SOURCE MATERIAL.
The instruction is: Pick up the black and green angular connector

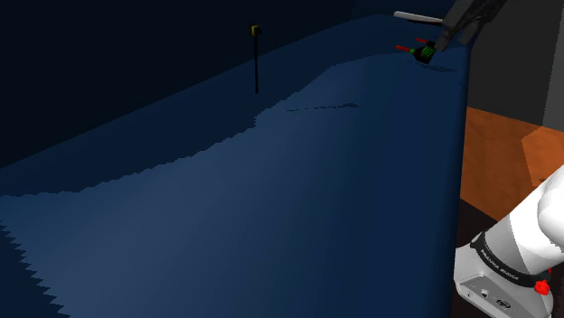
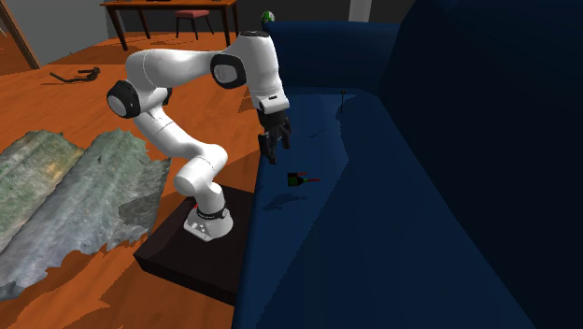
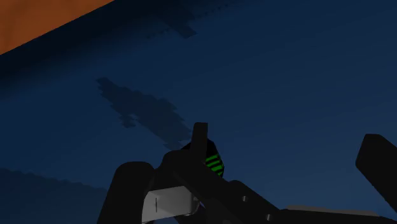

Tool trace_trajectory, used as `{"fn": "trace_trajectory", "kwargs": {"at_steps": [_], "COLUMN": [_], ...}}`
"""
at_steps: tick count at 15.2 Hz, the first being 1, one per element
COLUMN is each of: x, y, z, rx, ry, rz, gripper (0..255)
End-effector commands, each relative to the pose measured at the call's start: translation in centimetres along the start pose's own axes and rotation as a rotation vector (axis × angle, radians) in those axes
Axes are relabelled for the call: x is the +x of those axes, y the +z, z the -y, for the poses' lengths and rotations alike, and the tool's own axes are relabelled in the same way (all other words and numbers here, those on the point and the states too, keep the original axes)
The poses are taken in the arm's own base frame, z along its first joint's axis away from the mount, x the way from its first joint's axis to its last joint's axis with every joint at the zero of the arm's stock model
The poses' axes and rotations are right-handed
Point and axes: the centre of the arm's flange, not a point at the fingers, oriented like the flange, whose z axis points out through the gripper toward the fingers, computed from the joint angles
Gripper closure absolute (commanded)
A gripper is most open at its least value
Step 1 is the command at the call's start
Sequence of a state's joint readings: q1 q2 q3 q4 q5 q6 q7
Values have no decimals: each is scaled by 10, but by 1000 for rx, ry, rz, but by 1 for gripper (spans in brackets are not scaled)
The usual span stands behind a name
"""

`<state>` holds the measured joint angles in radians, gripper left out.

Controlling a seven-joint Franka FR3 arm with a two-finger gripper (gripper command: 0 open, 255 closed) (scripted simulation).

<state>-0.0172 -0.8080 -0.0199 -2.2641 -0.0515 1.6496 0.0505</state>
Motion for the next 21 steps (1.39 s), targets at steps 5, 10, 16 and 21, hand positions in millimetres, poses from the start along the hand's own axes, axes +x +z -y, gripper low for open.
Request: {"fn": "trace_trajectory", "kwargs": {"at_steps": [5, 10, 16, 21], "x": [67, 111, 106, 106], "y": [7, 28, 57, 57], "z": [-27, -44, -43, -44], "rx": [1, 2, 2, 2], "ry": [-38, -65, -65, -65], "rz": [144, 244, 244, 244], "gripper": [0, 0, 0, 255]}}
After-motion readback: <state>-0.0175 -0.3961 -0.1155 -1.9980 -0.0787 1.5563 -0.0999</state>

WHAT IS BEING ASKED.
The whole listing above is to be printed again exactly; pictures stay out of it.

ANSWER FOR THE TASK.
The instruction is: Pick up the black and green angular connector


Tool trace_trajectory, used as `{"fn": "trace_trajectory", "kwargs": {"at_steps": [_], "COLUMN": [_], ...}}`
"""
at_steps: tick count at 15.2 Hz, the first being 1, one per element
COLUMN is each of: x, y, z, rx, ry, rz, gripper (0..255)
End-effector commands, each relative to the pose measured at the call's start: translation in centimetres along the start pose's own axes and rotation as a rotation vector (axis × angle, radians) in those axes
Axes are relabelled for the call: x is the +x of those axes, y the +z, z the -y, for the poses' lengths and rotations alike, and the tool's own axes are relabelled in the same way (all other words and numbers here, those on the point and the states too, keep the original axes)
The poses are taken in the arm's own base frame, z along its first joint's axis away from the mount, x the way from its first joint's axis to its last joint's axis with every joint at the zero of the arm's stock model
The poses' axes and rotations are right-handed
Point and axes: the centre of the arm's flange, not a point at the fingers, oriented like the flange, whose z axis points out through the gripper toward the fingers, computed from the joint angles
Gripper closure absolute (commanded)
A gripper is most open at its least value
Step 1 is the command at the call's start
Sequence of a state's joint readings: q1 q2 q3 q4 q5 q6 q7
Values have no decimals: each is scaled by 10, but by 1000 for rx, ry, rz, but by 1 for gripper (spans in brackets are not scaled)
The usual span stands behind a name
"""

`<state>` holds the measured joint angles in radians, gripper left out.

Controlling a seven-joint Franka FR3 arm with a two-finger gripper (gripper command: 0 open, 255 closed) (scripted simulation).

<state>-0.0172 -0.8080 -0.0199 -2.2641 -0.0515 1.6496 0.0505</state>
Motion for the next 21 steps (1.39 s), targets at steps 5, 10, 16 and 21, hand positions in millimetres, poses from the start along the hand's own axes, axes +x +z -y, gripper low for open.
Request: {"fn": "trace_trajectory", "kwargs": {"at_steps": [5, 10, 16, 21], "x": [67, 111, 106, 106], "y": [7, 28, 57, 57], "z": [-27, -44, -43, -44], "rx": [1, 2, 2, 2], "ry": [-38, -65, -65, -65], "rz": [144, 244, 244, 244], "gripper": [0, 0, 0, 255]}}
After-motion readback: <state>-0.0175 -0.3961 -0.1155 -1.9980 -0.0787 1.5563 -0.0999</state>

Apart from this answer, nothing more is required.